● **REQUIREMENT**
Show, in full, each line of the data that contains "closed".

● **SOURCE MATERIAL**

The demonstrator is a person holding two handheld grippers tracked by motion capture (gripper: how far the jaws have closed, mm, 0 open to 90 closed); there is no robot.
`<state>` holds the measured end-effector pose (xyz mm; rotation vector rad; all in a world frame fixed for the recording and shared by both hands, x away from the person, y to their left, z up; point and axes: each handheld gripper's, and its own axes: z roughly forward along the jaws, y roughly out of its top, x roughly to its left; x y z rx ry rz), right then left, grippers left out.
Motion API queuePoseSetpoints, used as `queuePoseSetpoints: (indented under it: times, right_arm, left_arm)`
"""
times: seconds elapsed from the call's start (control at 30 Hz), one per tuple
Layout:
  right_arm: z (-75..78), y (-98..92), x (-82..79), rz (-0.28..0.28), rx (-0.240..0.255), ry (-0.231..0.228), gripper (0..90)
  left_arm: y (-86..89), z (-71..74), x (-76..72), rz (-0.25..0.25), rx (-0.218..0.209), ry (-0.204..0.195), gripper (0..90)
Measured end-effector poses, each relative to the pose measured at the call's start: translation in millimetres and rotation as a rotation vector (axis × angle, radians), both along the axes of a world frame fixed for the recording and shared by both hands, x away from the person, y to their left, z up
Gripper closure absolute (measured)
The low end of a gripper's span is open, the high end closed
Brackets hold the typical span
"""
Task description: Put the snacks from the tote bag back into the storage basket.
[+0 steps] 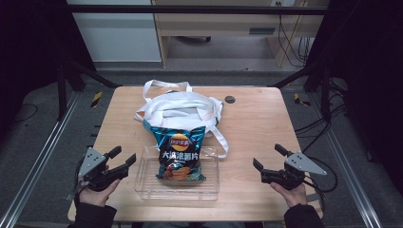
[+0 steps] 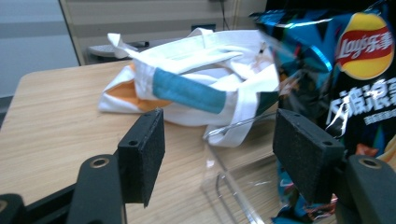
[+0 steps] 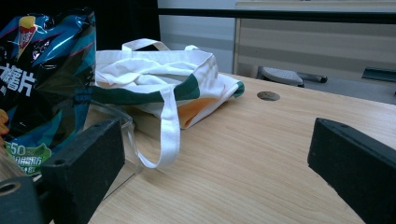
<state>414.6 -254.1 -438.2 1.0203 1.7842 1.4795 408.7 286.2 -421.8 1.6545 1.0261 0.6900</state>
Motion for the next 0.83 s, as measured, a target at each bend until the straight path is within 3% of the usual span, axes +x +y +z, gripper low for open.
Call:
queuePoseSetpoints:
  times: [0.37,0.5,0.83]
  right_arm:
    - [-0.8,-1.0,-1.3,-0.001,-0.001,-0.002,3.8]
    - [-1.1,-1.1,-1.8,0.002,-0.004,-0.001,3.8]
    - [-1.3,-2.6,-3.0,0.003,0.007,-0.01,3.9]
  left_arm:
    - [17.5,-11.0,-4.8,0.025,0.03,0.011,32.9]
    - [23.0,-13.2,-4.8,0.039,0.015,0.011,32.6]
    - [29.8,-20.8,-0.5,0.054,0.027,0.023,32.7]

● **WRITTEN RESPONSE**
The demonstrator is a person holding two handheld grippers tracked by motion capture (gripper: how far the jaws have closed, mm, 0 open to 90 closed); there is no robot.
The low end of a gripper's span is open, the high end closed

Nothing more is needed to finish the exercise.